Censorship building spurs concrete reactions

Giant billboards surrounding the construction site trumpet the news.

“On this site, ” the sign proclaims in Arabic script, “is raising the building for the Censorship of Artistic Prods.”

Not exactly a “Coming Soon” notice to make a public agog with anticipation.

In fact, it seems to have left many Egyptians infuriated.

“A menace to the cinema and other arts,” said leading Cairo film critic Moustafa Darwish. “The government should be phasing out censorship, not enhancing it with this new building.”

Estimated cost of the eight-story edifice is about $6 million. It’s a project of the Culture Ministry, which is responsible for censorship of films, legit shows, recorded songs and videos.
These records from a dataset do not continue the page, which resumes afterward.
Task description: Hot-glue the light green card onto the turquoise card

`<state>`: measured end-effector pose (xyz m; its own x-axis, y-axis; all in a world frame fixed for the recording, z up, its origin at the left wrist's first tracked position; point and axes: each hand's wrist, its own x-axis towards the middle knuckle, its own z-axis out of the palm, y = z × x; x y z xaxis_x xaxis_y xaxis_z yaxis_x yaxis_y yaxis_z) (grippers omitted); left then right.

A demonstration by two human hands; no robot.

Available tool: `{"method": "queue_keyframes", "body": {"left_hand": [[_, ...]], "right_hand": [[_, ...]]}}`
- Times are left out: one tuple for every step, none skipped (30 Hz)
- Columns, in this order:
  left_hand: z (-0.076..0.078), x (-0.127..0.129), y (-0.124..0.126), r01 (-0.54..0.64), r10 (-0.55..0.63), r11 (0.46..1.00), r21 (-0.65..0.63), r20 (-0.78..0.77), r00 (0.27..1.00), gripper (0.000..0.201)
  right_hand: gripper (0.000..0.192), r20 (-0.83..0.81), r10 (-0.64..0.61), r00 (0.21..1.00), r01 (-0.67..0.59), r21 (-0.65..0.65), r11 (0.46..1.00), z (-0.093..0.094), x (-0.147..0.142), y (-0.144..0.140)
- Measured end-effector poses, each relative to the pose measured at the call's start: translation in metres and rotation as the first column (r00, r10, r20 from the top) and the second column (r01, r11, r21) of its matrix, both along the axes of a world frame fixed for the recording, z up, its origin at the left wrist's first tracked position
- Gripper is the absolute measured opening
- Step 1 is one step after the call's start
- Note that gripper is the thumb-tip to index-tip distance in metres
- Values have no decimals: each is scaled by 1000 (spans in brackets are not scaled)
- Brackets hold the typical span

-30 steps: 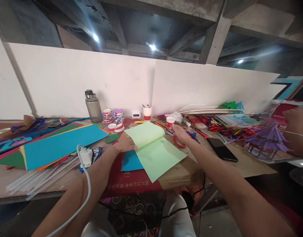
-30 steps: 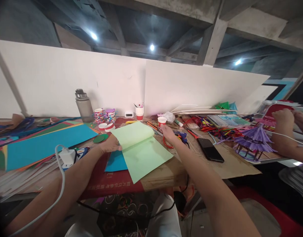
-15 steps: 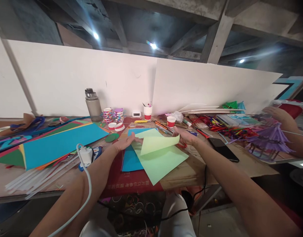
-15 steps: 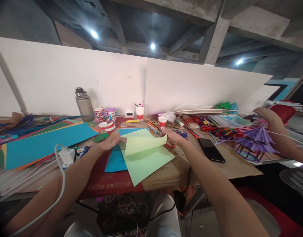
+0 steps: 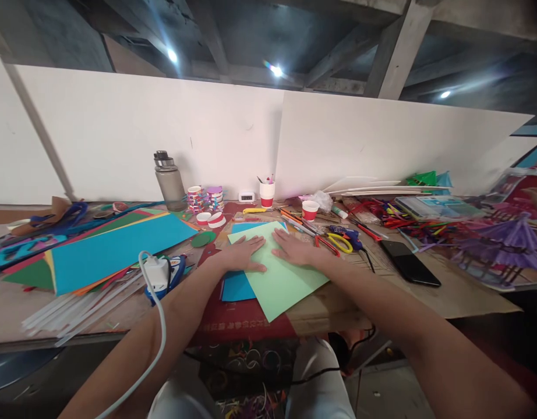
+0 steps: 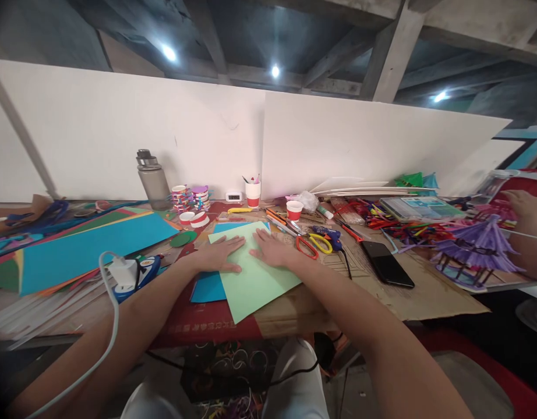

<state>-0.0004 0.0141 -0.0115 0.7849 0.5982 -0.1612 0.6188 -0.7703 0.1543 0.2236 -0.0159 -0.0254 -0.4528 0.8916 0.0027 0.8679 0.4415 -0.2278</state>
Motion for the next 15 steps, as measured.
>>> {"method": "queue_keyframes", "body": {"left_hand": [[-1,-2,2,-13,13,1000,-6,-6,1000,98],[-2,-3,4,-31,31,1000,-5,-4,1000,97],[-3,-3,4,-61,61,998,5,5,998,94],[-4,-3,4,-105,105,994,26,16,994,91],[-6,-2,3,-158,157,986,52,24,987,88],[-9,-1,2,-211,209,974,77,29,977,88],[-11,0,0,-250,249,963,98,26,968,89],[-14,2,-1,-268,268,957,108,22,963,91],[-16,3,-2,-271,271,956,113,22,962,94],[-18,4,-2,-266,265,957,113,26,964,95],[-19,4,-2,-261,259,959,113,33,965,96],[-20,4,-1,-256,254,960,113,37,967,96],[-21,4,0,-253,250,961,113,36,968,95],[-21,4,0,-251,249,961,114,32,968,94],[-21,3,1,-252,250,961,117,30,968,93]], "right_hand": [[82,19,-11,1000,12,-11,1000,-7,-3,0],[82,31,-21,999,21,-20,1000,-12,-4,-1],[82,40,-29,999,30,-23,999,-14,-4,-1],[81,49,-33,998,34,-25,999,-15,-4,-2],[81,58,-31,998,33,-32,999,-14,-4,-3],[81,69,-28,997,32,-50,998,-10,-4,-3],[81,80,-28,996,34,-71,997,-6,-5,-2],[80,87,-33,996,40,-83,996,0,-7,-1],[79,83,-41,996,47,-73,996,5,-12,0],[78,63,-50,997,52,-43,998,10,-18,2],[77,32,-56,998,56,5,998,14,-26,4],[77,-13,-48,999,48,64,997,17,-35,7],[76,-57,-32,998,37,93,995,17,-44,10],[75,-78,-19,997,26,98,995,16,-53,13],[74,-66,-16,998,20,71,997,13,-61,16]]}}
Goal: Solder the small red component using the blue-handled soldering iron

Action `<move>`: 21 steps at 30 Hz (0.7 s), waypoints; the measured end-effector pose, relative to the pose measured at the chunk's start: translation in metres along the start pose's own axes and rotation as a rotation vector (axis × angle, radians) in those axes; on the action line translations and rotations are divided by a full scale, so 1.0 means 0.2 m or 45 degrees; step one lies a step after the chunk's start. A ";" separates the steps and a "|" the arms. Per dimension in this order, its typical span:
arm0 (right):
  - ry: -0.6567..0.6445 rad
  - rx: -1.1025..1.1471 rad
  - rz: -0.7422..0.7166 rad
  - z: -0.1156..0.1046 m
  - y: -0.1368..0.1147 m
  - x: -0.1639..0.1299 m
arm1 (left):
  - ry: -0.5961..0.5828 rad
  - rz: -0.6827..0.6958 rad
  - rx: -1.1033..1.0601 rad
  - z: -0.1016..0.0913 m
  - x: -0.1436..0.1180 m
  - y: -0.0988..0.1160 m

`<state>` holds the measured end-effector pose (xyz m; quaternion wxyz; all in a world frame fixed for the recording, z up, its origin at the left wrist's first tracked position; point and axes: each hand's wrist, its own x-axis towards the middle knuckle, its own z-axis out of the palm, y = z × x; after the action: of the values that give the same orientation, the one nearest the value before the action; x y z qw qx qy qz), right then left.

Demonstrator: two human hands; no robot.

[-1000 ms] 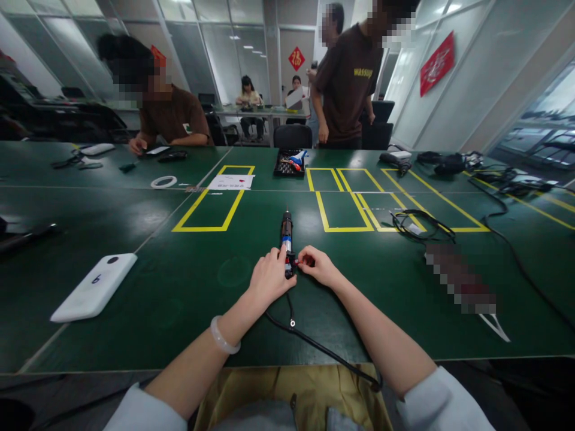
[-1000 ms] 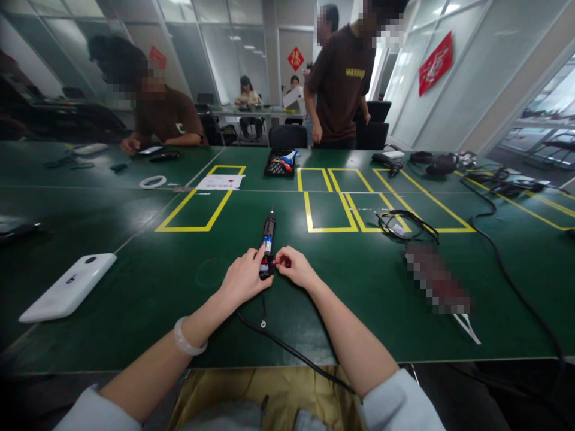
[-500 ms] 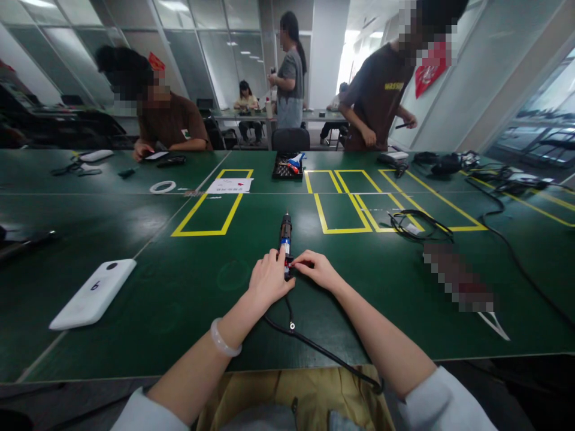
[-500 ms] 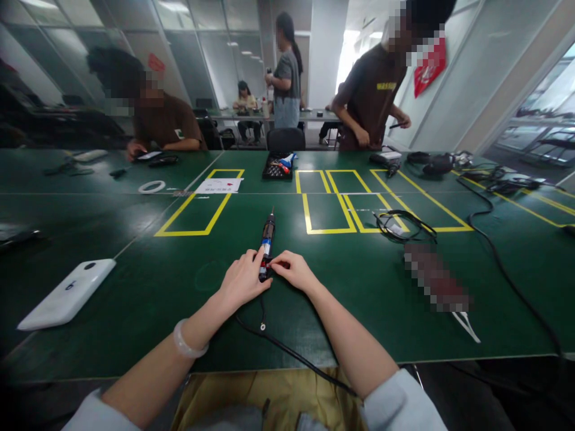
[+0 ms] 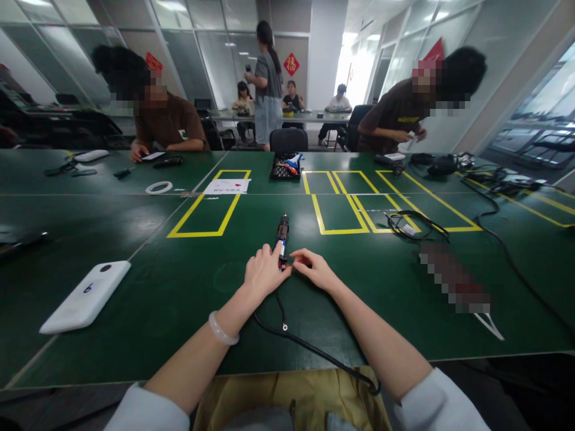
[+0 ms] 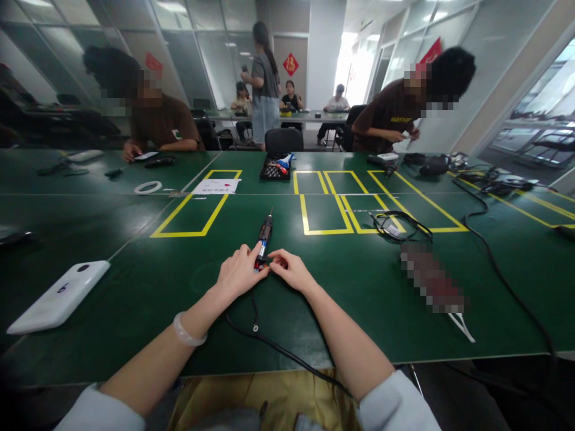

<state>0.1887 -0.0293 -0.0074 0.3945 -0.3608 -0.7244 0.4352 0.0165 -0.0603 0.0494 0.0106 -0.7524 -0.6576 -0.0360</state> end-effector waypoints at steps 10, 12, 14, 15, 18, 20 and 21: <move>-0.050 -0.048 0.059 -0.01 -0.02 -0.01 | -0.099 -0.148 0.126 -0.08 -0.18 -0.38; -0.047 -0.058 0.056 -0.01 -0.01 -0.01 | -0.129 -0.225 0.142 -0.10 -0.22 -0.50; -0.043 -0.068 0.059 -0.01 -0.02 -0.01 | -0.143 -0.292 0.155 -0.11 -0.27 -0.63; -0.044 -0.073 0.063 -0.01 -0.02 -0.01 | -0.145 -0.319 0.159 -0.11 -0.29 -0.70; -0.051 -0.085 0.073 -0.01 -0.02 -0.01 | -0.133 -0.406 0.166 -0.10 -0.36 -0.92; -0.055 -0.086 0.070 -0.01 -0.03 -0.01 | -0.113 -0.462 0.163 -0.08 -0.40 -1.06; -0.054 -0.089 0.068 -0.01 -0.03 -0.01 | -0.102 -0.485 0.160 -0.07 -0.42 -1.13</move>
<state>0.1894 -0.0323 -0.0023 0.3542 -0.3843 -0.7376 0.4276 -0.2185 -0.1146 0.0515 0.0244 -0.6132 -0.7889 0.0337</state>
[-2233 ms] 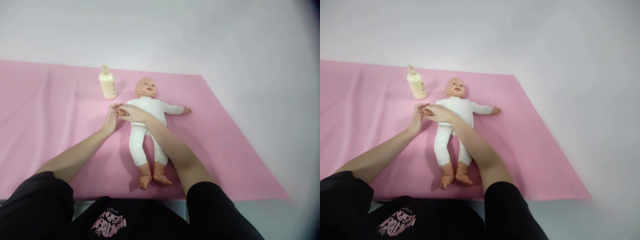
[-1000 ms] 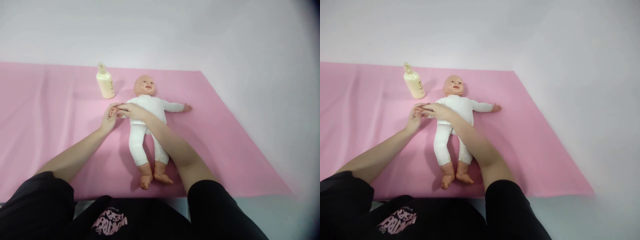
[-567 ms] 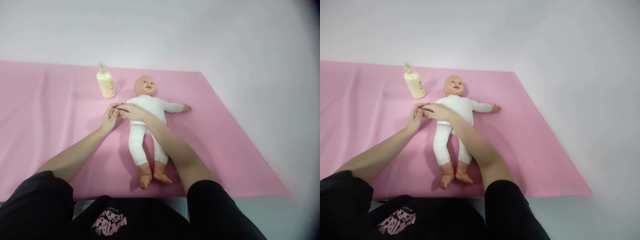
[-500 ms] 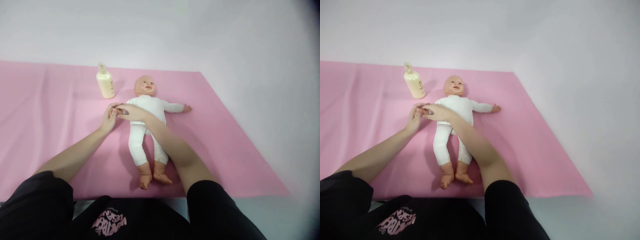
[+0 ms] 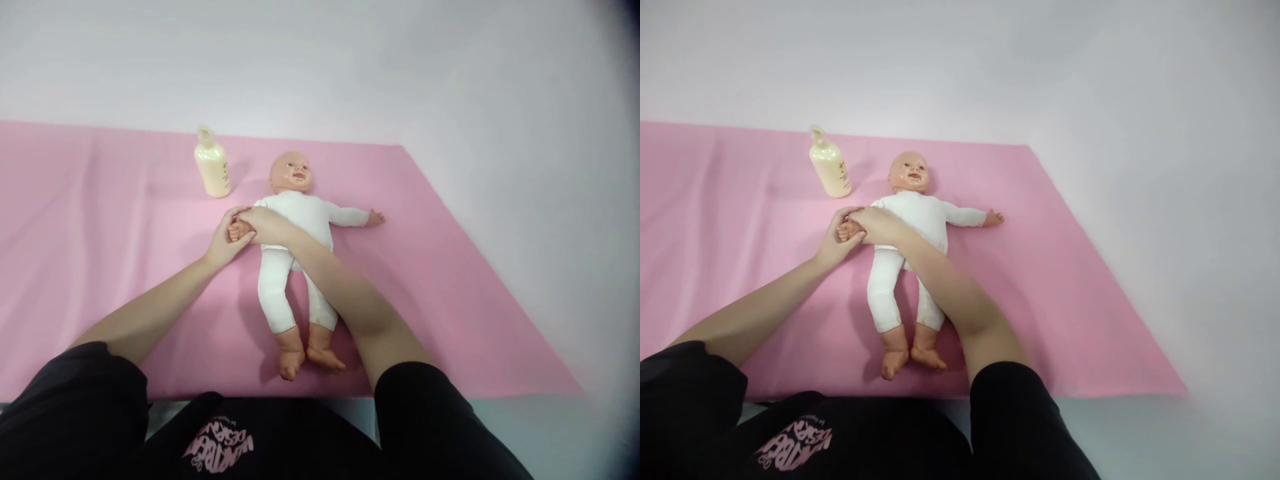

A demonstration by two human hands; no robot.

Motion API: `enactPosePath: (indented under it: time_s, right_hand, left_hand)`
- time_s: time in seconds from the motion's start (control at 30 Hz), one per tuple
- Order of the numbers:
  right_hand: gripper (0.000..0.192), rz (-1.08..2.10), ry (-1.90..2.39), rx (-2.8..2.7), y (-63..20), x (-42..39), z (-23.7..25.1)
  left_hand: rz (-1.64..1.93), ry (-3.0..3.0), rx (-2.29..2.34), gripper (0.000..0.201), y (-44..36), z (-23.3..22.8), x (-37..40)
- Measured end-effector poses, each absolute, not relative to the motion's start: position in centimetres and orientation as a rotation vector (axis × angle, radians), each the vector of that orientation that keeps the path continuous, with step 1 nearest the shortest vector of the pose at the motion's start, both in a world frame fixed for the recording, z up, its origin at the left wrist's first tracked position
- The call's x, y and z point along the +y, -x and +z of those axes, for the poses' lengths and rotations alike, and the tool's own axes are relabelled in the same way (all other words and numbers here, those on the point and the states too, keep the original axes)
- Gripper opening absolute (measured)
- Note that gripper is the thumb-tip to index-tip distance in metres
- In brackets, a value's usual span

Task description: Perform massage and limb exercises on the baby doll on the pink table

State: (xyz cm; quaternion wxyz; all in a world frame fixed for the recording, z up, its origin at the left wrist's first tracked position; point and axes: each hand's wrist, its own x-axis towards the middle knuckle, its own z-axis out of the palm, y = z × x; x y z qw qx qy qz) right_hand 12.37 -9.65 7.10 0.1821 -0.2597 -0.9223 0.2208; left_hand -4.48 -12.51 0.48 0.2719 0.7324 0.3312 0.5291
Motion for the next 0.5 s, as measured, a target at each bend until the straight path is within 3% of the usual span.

“An appalling waste of money,” fumed another Egyptian journalist who asked: “What are they going to call that building when it’s finished: ‘ The Grand Palace of Censorship’?”

Its location is certainly grand. The building is going up on some of the choicest and most valuable real estate property in Cairo – a government-owned Nileside tract just adjacent to the Cairo Opera House, which is the centerpiece of a performing arts complex also containing a concert hall and theaters.

Thus, besides offering Egypt’s blue pencil brigade new offices with a panoramic Nile River view, the building will tower intimidatingly over the performing arts venues whose productions the censors might well be apt to cut.

Some have questioned whether the highly desirable property couldn’t have been put to much more profitable use as the site for a luxury hotel.

“Egypt is losing in every way,” said critic Darwish. “It is losing money to construct the building, losing valuable land, and losing the future by stifling artistic creativity.”

Besides modern offices, the building also will contain new film screening rooms, video facilities and music studios where singers can have lyrics and tunes considered by censors before recording sessions.

The censorship building is the cornerstone of a Culture Ministry project that goes by the somewhat Orwellian term “The Censorship Development Plan,” and also includes training programs for future censors at Cairo’s Academy of Fine Arts.